Electrochemical oxidation is a simple and effective method for the treatment of various organic pollutants in liquid media7,8. Rare earth doped PbO2 is a promising cathode material for electrochemical oxidations of organic pollutants. Doping with rare earth elements enabled Fenton-like reactions with H2O2 and Ce4+/Ce3+9,10 or Eu3+/Eu2+11. The rare earth elements increased the mass transfer rate of O2, such as Ce, which generally exists in the form of CeO2 particles. After the conversion of Ce4+ to Ce3+, the electrode generated oxygen vacancies and adsorbed O2 to generate H2O2. However, rare earth-modified PbO2 electrodes are generally hydrophobic and unstable12. In addition, hydrophobic electrodes have weak electron transfer capabilities for O2 reduction, which affect the efficiencies of H2O2 generation. This all affects the activities of rare-earth doped PbO2 electrodes, and further modification is needed for improved electrochemical activity.
Ti3C2Tx, a new 2D material, was first discovered in 201113. Compared with other two-dimensional materials, Ti3C2Tx has been widely used in Electrocatalytic applications due to its thin atomic layer, high electrical conductivity, high hydrophilicity, many active sites, and good mechanical properties.14,15,16,17,18,19. Ti3C2Tx increases the efficiencies of oxidation reactions and the electrochemical oxidation activity, which is essential for the production of H2O220,21. Additionally, Ti3C2Tx increases the efficiency of H2O2 decomposition: (1) Ti3+ and Ti2+ lose electrons to form Ti4+ and produce oxidized material22; (2) Most of the functional groups are hydrophilic, which facilitates the activation of H2O2. Doping with Ti3C2Tx increases the conductivity of the electrode, thus reducing energy consumption20. In addition, the surface functional groups of 2D Ti3C2Tx adsorb organic pollutants through electrostatic interactions, hydrogen bonding, surface complexation, and π-π interactions23,24. This increases the rate of antibiotic diffusion.
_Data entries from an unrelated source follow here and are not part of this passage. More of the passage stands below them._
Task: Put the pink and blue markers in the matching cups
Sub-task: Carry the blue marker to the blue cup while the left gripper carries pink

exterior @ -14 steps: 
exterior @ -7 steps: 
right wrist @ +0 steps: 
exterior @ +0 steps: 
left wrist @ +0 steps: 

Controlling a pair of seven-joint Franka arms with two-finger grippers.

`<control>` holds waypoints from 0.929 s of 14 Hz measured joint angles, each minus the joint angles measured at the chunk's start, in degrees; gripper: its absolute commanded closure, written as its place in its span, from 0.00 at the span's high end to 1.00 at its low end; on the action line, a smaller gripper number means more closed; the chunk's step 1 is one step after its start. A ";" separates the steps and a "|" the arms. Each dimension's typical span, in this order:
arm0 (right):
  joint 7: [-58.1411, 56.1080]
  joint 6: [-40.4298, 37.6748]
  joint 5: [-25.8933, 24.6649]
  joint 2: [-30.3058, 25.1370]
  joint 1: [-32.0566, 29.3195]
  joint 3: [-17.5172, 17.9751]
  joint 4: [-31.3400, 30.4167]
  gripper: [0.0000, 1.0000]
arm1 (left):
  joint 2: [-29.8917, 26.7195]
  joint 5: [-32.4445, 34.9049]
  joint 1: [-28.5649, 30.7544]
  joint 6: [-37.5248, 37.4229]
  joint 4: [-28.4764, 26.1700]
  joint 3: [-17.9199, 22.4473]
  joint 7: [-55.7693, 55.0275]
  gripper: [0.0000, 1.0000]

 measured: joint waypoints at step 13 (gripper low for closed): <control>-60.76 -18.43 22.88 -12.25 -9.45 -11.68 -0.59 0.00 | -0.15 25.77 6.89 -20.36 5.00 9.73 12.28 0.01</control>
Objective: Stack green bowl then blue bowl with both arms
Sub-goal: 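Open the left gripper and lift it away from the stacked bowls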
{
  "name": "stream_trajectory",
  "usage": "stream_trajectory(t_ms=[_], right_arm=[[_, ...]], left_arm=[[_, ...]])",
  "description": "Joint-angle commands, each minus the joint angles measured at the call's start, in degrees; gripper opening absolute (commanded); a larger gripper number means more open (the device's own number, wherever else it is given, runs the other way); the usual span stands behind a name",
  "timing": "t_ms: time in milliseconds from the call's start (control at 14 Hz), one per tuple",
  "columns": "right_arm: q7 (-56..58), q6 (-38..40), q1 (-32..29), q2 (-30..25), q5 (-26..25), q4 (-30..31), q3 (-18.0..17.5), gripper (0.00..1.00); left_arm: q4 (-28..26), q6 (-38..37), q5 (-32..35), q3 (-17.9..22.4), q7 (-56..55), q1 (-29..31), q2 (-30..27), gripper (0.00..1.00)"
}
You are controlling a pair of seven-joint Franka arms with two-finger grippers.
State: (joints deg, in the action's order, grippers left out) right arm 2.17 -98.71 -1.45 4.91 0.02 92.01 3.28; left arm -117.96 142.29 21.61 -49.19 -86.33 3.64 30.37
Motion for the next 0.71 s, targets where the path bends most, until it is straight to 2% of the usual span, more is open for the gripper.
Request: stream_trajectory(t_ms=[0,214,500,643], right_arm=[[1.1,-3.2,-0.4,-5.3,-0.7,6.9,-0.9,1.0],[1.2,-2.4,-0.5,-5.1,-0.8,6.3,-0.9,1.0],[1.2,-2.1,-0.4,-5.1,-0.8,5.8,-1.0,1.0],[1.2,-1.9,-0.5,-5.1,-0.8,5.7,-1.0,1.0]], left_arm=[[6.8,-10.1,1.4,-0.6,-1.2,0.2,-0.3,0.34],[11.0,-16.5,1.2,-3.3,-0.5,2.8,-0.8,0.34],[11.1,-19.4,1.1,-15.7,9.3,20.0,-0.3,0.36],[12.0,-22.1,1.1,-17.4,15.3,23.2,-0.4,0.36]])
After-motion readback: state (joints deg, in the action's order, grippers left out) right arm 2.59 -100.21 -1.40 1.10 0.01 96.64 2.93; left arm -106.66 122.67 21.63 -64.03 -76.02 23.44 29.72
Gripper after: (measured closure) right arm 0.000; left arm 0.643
Therefore, Ti3C2Tx is an ideal material for electrode modification.
Therefore, we propose an innovative approach to fabricate an electrode material with a composite-structured electrode by compositing Ti3C2Tx with a rare-earth-modified PbO2 electrode. Based on an earlier report, we believe that by introducing Ti3C2Tx, the ability of the PbO2 electrode to generate H2O2 can be effectively enhanced, thereby improving the electrode's activity for electrocatalytic degradation of antibiotics. In this study, we used carbon fabric (CF) as the substrate. The Eu-doped PbO2-CeO2-Ti3C2@CF anode material was prepared by electrochemical deposition. Ti3C2 was introduced into an electrochemical conservation system. The results showed that the concentration of hydrogen peroxide generated with the Ti3C2 anode was three times that of the anode without Ti3C2. Under certain conditions, the efficiency of sulfamethoxazole degradation reached 91% in 60 min, and the anode was recycled at least ten times.
Methods
Chemicals and materials
MAX (Ti3AlC2) powder (90%) was purchased from Xfnano Materials Tech Co., Ltd.; hydrofluoric acid (HF, 40%) and methanol (MeOH, 99.7%) was purchased from Sinopharm Chemical Reagent Co., Ltd.; dimethyl sulfoxide (DMSO, 99.7%), Pb(NO)3 (99%), and HNO3 (65–68%) were purchased from Lingfeng Chemical Reagent Co.; Eu(NO)3 (99.99%), CeO2 (99.95%), SMX (98%) was purchased from Shanghai Aladdin Biochemical Technology Co., Ltd.; and CF was purchased from Suzhou Zhengtairong New Material Co., Ltd.
Preparation of Ti3C2Tx
Multilayered Ti3C2 was prepared by HF etching25. Then, 200 mg of Ti3C2 was added to 20 mL of DMSO and stirred for 24 h at room temperature. Ti3C2 was separated by centrifugation and dried under vacuum at 90 °C for 24 h to obtain DMSO-intercalated Ti3C2. After drying, 50 mL of deionized water was added and sonicated for 2 h to obtain an aqueous Ti3C2Tx suspension.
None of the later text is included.